■ Problem to solve
Repeat the listing exactly. Pictures stay out of your copy.

++++

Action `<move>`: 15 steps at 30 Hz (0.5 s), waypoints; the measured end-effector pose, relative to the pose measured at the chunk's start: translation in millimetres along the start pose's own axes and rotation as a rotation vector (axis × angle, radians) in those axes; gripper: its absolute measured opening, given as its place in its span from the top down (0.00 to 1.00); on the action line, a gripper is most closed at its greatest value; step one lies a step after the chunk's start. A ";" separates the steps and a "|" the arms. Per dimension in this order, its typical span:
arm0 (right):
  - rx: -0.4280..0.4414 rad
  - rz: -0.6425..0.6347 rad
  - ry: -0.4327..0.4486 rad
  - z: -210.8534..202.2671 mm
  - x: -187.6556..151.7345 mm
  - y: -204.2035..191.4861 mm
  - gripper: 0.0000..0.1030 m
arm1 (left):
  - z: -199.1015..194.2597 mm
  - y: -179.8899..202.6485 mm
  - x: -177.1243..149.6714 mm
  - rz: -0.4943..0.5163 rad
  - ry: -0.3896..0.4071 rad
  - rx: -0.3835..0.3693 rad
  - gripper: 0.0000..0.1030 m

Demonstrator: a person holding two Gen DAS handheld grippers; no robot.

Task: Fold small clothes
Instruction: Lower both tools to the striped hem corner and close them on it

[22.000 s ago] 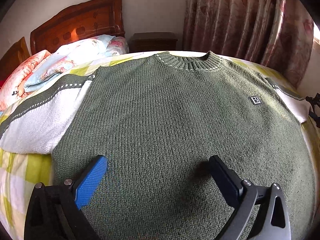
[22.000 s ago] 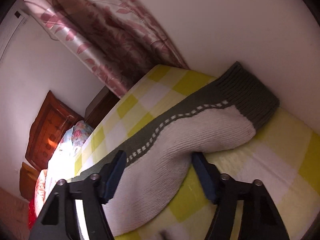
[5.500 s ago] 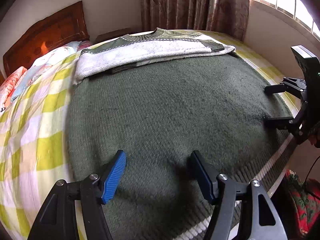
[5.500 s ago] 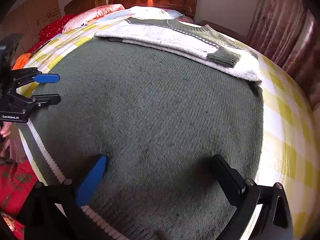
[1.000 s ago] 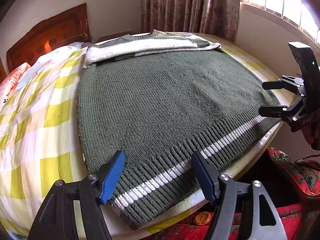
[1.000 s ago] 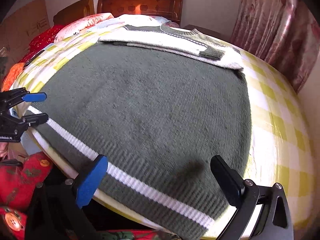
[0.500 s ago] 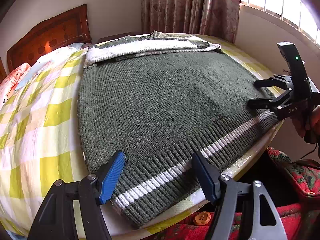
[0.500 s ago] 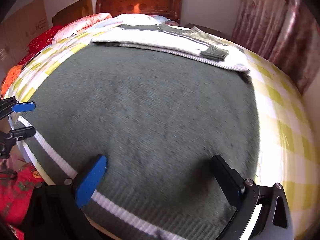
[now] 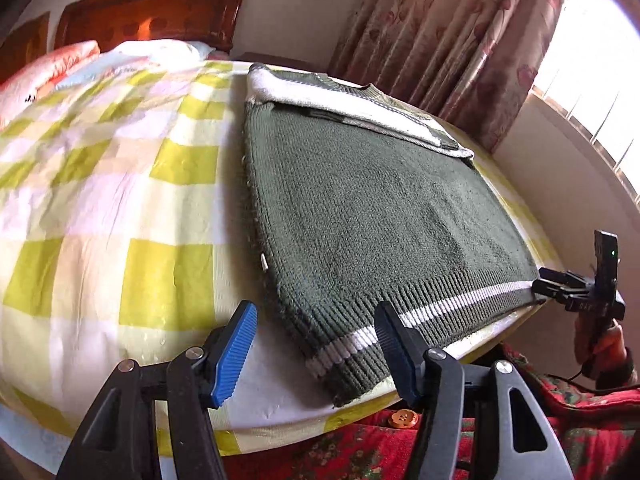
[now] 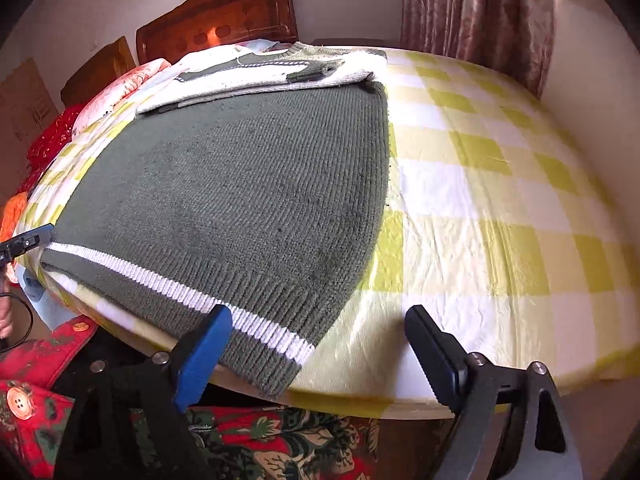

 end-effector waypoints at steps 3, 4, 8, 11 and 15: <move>0.034 -0.025 0.001 -1.4 1.0 -15.2 0.00 | 1.1 7.7 -4.8 0.015 0.001 -0.013 0.41; 0.044 -0.031 -0.001 0.3 2.3 -20.0 0.00 | 2.0 11.5 -5.8 0.031 -0.004 -0.005 0.41; 0.025 -0.020 -0.012 2.4 2.6 -24.1 0.00 | 0.2 19.2 -10.2 0.052 -0.029 0.002 0.40; 0.023 -0.006 -0.011 -0.4 0.1 -21.0 0.00 | -1.2 14.8 -10.9 -0.008 -0.020 -0.026 0.38; -0.010 -0.017 0.001 0.7 -0.7 -27.6 0.00 | 5.4 20.6 -5.1 -0.031 -0.032 -0.008 0.35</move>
Point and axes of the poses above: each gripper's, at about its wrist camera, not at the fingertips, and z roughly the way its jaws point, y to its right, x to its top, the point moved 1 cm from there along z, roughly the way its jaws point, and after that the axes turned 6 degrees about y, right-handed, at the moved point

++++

■ Response box
Action `<move>`: 15 steps at 30 Hz (0.5 s), waypoints; the measured end-effector pose, relative to the pose measured at the chunk's start: translation in millimetres along the start pose's own axes and rotation as a rotation vector (axis × angle, radians) in those axes; gripper: its absolute measured opening, given as its place in its span from the top down (0.00 to 1.00); on the action line, a gripper is most closed at its greatest value; step one lies a step after the chunk's start. A ";" separates the steps and a "|" the arms. Per dimension in this order, its typical span:
arm0 (right):
  - rx: -0.4280..0.4414 rad
  - rz: -0.6425..0.6347 rad
  - ry: -0.4327..0.4486 rad
  - z: -210.8534..202.2671 mm
  - x: -187.6556..151.7345 mm
  - y: -204.2035..191.4861 mm
  - gripper: 0.0000..0.1030 m
arm1 (left):
  - z: -199.1015..194.2597 mm
  - y: -179.8899..202.6485 mm
  - x: -177.1243..149.6714 mm
  - rz: -0.4943..0.5163 rad
  - ry: -0.3896..0.4071 rad
  - rx: -0.3835..0.3693 rad
  - gripper: 0.0000..0.1030 m

Demonstrator: a person holding two Gen DAS handheld grippers; no robot.

Task: Fold small clothes
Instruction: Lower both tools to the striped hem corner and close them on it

[22.000 s ago] 
[22.000 s ago] 
[5.500 s ago] 
[5.500 s ago] 
[1.000 s ago] 
[1.000 s ago] 
[0.500 s ago] 
[0.500 s ago] 
[now] 
[now] 

 end-effector waypoints at steps 3, 4, 8, 11 and 15: <move>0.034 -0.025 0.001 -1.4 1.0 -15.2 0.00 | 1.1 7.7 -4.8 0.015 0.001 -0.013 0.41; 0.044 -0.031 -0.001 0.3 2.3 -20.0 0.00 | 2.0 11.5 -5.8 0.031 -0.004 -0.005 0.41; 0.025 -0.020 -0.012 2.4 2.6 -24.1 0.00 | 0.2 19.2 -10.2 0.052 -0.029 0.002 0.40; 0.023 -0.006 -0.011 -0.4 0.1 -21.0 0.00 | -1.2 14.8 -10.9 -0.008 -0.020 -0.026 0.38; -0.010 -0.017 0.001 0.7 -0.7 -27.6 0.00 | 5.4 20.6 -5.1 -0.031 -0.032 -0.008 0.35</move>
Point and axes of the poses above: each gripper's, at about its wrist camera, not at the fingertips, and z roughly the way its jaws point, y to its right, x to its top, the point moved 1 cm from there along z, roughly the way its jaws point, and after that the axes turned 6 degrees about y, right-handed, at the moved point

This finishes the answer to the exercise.